For Dean Swire, Regional Operations Director for Elysium’s CAMHS services, the strength of an MDT comes through valuing differences in perspectives and clinical experience, and prioritising communication, especially the ability to listen.

Dean says, “The whole purpose of an MDT is to see things through different clinical lenses, informed by varied experiences and professional opinions. If we all look through the same lens, we end up with group thinking, and things can get missed. Members of an MDT should be willing to share those differing ideas in a constructive way, but are equally able to challenge perspectives to come to an agreed resolution. Consistency is important, but it can also be beneficial to have input from new team members. We must bear in mind that legislation changes and patient profiles change – the MDT needs to be fluid enough to adapt.
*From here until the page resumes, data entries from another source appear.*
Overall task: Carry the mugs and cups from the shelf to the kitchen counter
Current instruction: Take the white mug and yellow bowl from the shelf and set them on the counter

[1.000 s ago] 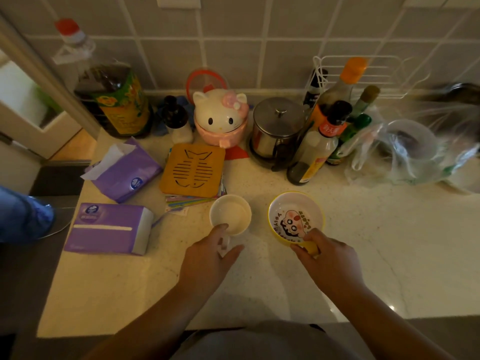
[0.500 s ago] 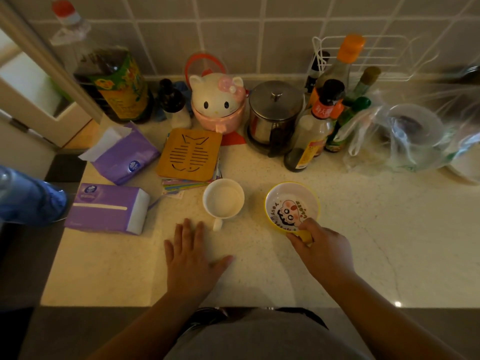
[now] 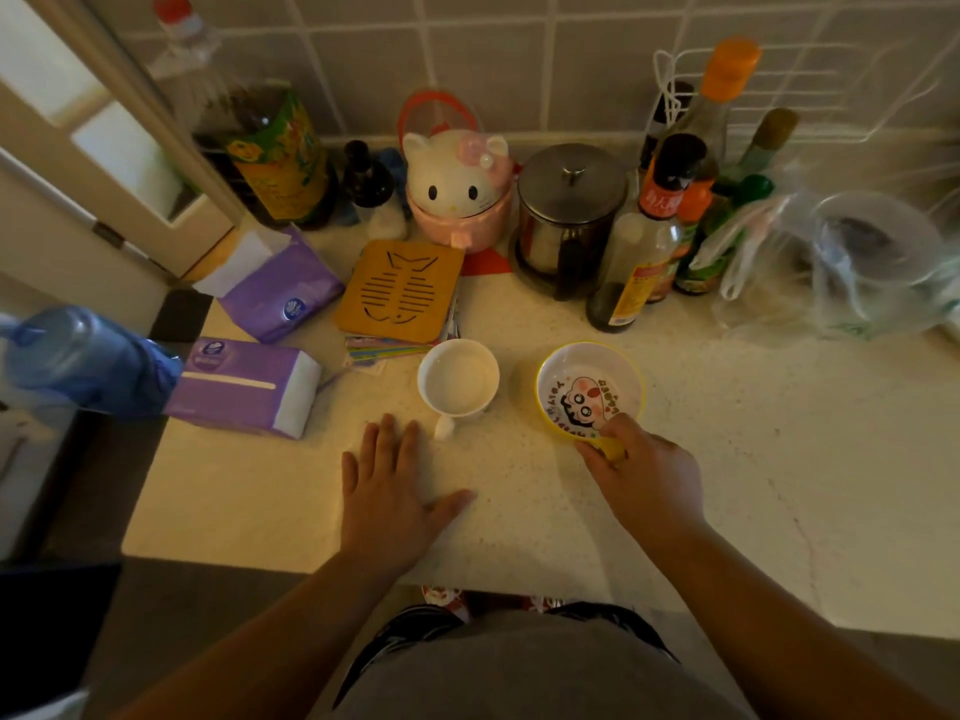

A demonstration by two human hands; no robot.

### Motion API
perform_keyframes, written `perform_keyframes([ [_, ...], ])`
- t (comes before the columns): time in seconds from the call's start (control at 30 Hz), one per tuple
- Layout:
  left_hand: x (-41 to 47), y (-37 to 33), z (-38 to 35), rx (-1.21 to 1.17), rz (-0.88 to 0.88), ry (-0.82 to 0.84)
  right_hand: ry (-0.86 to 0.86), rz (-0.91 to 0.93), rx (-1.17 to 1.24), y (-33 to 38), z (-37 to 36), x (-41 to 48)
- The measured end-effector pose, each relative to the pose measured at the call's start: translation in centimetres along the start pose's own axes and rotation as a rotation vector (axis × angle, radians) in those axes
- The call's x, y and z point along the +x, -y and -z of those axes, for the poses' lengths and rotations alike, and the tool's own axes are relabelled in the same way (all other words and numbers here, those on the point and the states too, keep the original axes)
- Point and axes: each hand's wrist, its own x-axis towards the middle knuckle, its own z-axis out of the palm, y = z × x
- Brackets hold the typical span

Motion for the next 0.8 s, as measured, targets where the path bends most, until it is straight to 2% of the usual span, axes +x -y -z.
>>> perform_keyframes([
  [0.5, 0.0, 0.0, -0.3, -0.007, 0.020, -0.013, 0.070, -0.018, 0.063, -0.1, -1.2, 0.7],
  [0.67, 0.1, 0.2, -0.3, 0.006, 0.007, -0.005, 0.061, -0.069, 0.057, 0.0, -1.4, -1.0],
  [0.8, 0.1, 0.9, 0.3, -0.011, -0.038, 0.013, 0.091, -0.178, 0.056, 0.3, -1.2, -3.0],
])
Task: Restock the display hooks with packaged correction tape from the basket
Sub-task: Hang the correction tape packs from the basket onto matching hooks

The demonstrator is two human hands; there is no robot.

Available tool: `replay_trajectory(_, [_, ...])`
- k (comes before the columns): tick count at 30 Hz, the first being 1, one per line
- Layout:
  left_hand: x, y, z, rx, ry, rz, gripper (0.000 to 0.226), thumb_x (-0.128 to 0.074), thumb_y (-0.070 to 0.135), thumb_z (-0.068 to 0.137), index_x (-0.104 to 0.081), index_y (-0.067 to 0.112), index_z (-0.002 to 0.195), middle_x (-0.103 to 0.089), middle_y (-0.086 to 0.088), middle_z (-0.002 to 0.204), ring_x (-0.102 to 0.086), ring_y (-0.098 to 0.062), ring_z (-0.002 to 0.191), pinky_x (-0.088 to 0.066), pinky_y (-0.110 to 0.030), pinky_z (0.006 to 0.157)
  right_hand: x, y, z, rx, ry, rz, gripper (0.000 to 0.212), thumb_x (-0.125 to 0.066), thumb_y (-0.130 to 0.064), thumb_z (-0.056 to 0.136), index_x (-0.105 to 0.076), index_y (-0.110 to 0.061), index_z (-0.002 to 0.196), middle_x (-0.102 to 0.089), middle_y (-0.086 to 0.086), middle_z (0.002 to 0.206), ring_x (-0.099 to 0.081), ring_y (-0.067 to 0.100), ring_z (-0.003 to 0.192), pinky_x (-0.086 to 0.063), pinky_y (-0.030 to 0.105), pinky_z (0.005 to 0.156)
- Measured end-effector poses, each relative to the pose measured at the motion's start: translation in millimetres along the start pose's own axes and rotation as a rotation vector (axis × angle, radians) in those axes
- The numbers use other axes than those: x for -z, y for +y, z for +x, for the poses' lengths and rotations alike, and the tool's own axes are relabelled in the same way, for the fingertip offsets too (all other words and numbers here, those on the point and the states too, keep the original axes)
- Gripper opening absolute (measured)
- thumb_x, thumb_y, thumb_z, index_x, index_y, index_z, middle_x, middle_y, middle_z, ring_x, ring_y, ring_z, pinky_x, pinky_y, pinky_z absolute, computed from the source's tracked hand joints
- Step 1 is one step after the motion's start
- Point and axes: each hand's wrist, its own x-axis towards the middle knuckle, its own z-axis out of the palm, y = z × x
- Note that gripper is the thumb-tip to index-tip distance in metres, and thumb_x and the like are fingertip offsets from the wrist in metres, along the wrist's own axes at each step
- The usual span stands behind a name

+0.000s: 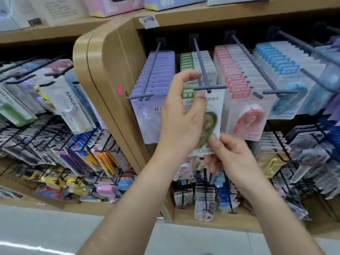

“The effectiveness of an MDT also depends on communication. A big part of that is the ability to listen to the patients, parents and families, and always put their needs at the forefront. An MDT should be transparent in communications, too. It’s important for patient clarity to communicate constructively if there are any concerning or risky behaviours, and also with the positive behaviours, because it is vital for patients to feel hope that they are moving towards the end goal.”

 

An equal partnership

The MDT model is based upon a culture of equality and support, where the contribution of each team member is valued, but sometimes, in practice, some members of the MDT may be heard less than others. According to Nick Shaughnessy, Regional Director of Nursing – CAMHS, an effective MDT depends on nurses feeling comfortable and confident enough to voice their experiences and insight when appropriate.

 

Nick says, “In some cases, nurses spend 24 hours a day with patients, so they can bring with them a wealth of knowledge about what an individual is like outside of therapeutic sessions. They can also feed back how individual patients are implementing strategies that are being discussed in other therapies, and they can support individuals with maintaining those strategies.

 

“It can be quite easy at times for nurses to take a back seat in MDT discussions and be led by other people, not always valuing what they’re doing on a day-to-day basis and the information that they have. Part of my work at Elysium is working with the nurses to feel more confident speaking up in meetings and knowing that their views and experience are valuable to the wider MDT.”

 

References

Partridge, I., Richardson, G., Casswell, G., & Jones, N. (2010). Multidisciplinary working. In G. Richardson, I. Partridge, & J. Barrett (Eds.), Child and Adolescent Mental Health Services: An Operational Handbook (pp. 69–77). Chapter, Cambridge: Royal College of Psychiatrists.